At the moment, I could describe Kina as a surreal apocalyptic ghost town, or even a ghost country. Not primarily because of the virus, which is obviously a serious problem and there is panic in many places, but rather because of the provisions that have been put in place in response to it. Flights have been grounded, there are travel restrictions within the country, curfews, and often only one person per household is allowed out every two days to go shopping and go home, masked and dressed.
Economically, the country is going to suffer a lot, and the worst thing is the uncertainty, we don't know what to expect, when will it start to improve or will it get worse for a long time? A small proportion of workers have jobs that they can do from home in a 'home office' way, not so much here. The school where I work, and all other schools across China, have closed. The children are the most feared. The food supply is relatively good, with temporary shortages of fresh produce (fruit, vegetables, meat). Industry and the service sector are crippled. Schools, kindergartens, universities are closed, we only know dates for how long they will definitely not open, but when they will actually open is an absolute question.

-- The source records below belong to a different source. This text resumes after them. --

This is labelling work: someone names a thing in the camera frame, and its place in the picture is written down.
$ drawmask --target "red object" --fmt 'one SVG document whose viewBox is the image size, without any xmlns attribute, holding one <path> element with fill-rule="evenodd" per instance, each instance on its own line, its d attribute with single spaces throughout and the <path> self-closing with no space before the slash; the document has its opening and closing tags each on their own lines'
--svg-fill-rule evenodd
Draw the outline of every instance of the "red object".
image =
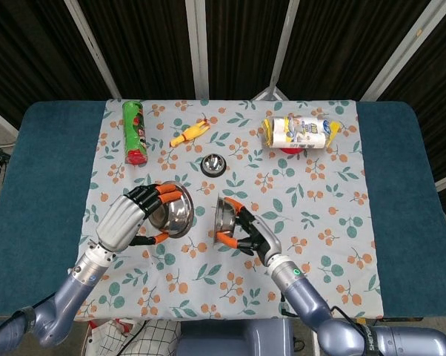
<svg viewBox="0 0 446 356">
<path fill-rule="evenodd" d="M 280 148 L 279 150 L 286 154 L 300 154 L 304 148 Z"/>
<path fill-rule="evenodd" d="M 147 162 L 147 157 L 140 150 L 131 150 L 127 152 L 126 163 L 131 165 L 143 165 Z"/>
</svg>

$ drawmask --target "yellow rubber chicken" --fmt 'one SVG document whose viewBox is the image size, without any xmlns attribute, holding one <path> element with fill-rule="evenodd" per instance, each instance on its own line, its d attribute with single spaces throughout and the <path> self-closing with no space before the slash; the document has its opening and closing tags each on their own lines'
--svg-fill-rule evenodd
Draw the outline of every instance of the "yellow rubber chicken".
<svg viewBox="0 0 446 356">
<path fill-rule="evenodd" d="M 170 147 L 176 147 L 179 143 L 184 141 L 190 141 L 191 139 L 195 139 L 196 137 L 202 135 L 206 130 L 210 128 L 210 124 L 208 120 L 204 119 L 194 126 L 190 126 L 187 130 L 185 130 L 182 135 L 176 137 L 172 141 L 170 141 Z"/>
</svg>

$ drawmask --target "floral tablecloth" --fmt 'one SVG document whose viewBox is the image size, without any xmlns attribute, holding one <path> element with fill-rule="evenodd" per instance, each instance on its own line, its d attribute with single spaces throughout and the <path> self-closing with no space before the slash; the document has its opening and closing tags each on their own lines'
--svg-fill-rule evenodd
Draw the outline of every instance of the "floral tablecloth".
<svg viewBox="0 0 446 356">
<path fill-rule="evenodd" d="M 265 219 L 283 253 L 330 306 L 352 317 L 383 315 L 355 102 L 142 101 L 149 156 L 142 167 L 124 163 L 123 102 L 106 104 L 79 256 L 88 240 L 97 241 L 96 226 L 114 199 L 136 185 L 180 182 L 193 198 L 196 217 L 179 240 L 123 251 L 77 320 L 280 317 L 281 295 L 259 259 L 213 246 L 219 194 Z M 289 113 L 337 120 L 342 129 L 325 150 L 287 155 L 264 147 L 261 121 Z M 174 136 L 203 118 L 212 125 L 204 136 L 169 148 Z M 209 153 L 227 160 L 227 171 L 215 179 L 199 168 Z M 157 231 L 145 222 L 146 232 Z"/>
</svg>

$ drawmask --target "floor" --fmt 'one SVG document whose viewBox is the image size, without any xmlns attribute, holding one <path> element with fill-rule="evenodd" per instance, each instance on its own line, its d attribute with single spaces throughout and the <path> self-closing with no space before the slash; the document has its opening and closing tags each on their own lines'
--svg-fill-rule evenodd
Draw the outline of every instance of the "floor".
<svg viewBox="0 0 446 356">
<path fill-rule="evenodd" d="M 14 142 L 14 137 L 0 126 L 0 144 Z M 13 148 L 4 149 L 8 153 L 13 152 Z M 0 193 L 2 188 L 2 177 L 0 179 Z M 379 325 L 389 326 L 418 326 L 438 329 L 446 334 L 446 317 L 429 317 L 421 322 L 416 323 L 380 323 Z M 299 320 L 293 321 L 294 336 L 303 340 L 305 347 L 300 352 L 295 353 L 297 356 L 313 355 L 312 337 L 308 327 L 304 326 Z M 9 355 L 35 355 L 35 356 L 75 356 L 80 355 L 84 336 L 87 331 L 86 323 L 74 323 L 72 332 L 68 338 L 54 349 L 41 349 L 37 341 L 30 335 L 26 335 L 19 349 Z"/>
</svg>

It is very difficult to bear.
Many people doubt the statistics, believing the real numbers to be much higher.
Otherwise, with all due respect to the Chinese, who are tolerating the confinement, many of them the total lack of work and income, extremely well and seemingly calmly and serenely. Most of them are well stocked up on durable food and masks. Psychologically, this confinement and isolation can be very stressful when coupled with the worry about the virus.
Those who go out alone are very lonely, those with families can get on each other's nerves after a while. They joke that in 9 months there will be a 'boom' in childbirth, although I can imagine that too, and I've heard of people wearing masks at home and not letting their family members within two metres...
This is not quality of life, it is vegetation and simple survival. I don't know, and no one knows, how a sealed, closed area like Vuhan, or even a quarantined ship, can be the site of such an epidemic. We can only hope.
Personally, I'm not worried about my own health, but I understand that this has turned into a serious issue that needs to be taken seriously. I feel sorry for the Chinese people who are being racially attacked or discriminated against worldwide because of it.
There's a lot of motivational and propaganda material on Chinese social media, "Yes, we are strong, we can beat the virus, we can do it" - it's going on everywhere. The closures, the schools being closed, the deaths of health workers and the lack of masks, the lack of medicines is becoming more and more obvious and obviously not helping. Unfortunately, however, I believe that there is nothing to be gained here, at best there is minimal damage and loss.
I am currently on "forced leave" in Thailand. I don't know how long there will be no school, unfortunately there is a smear and we haven't even received our January salary yet.
I'm in Thailand, they are the ones who surprisingly have not closed the border to Chinese jets and tourists. Thailand may sound good to many, but there's a lot of uncertainty about my job and salary future, and I hadn't planned such a long holiday. For now, I can do nothing but wait patiently for further news on whether I should return to Kina anytime soon, whether I will have a job or whether I should go home to Hungary.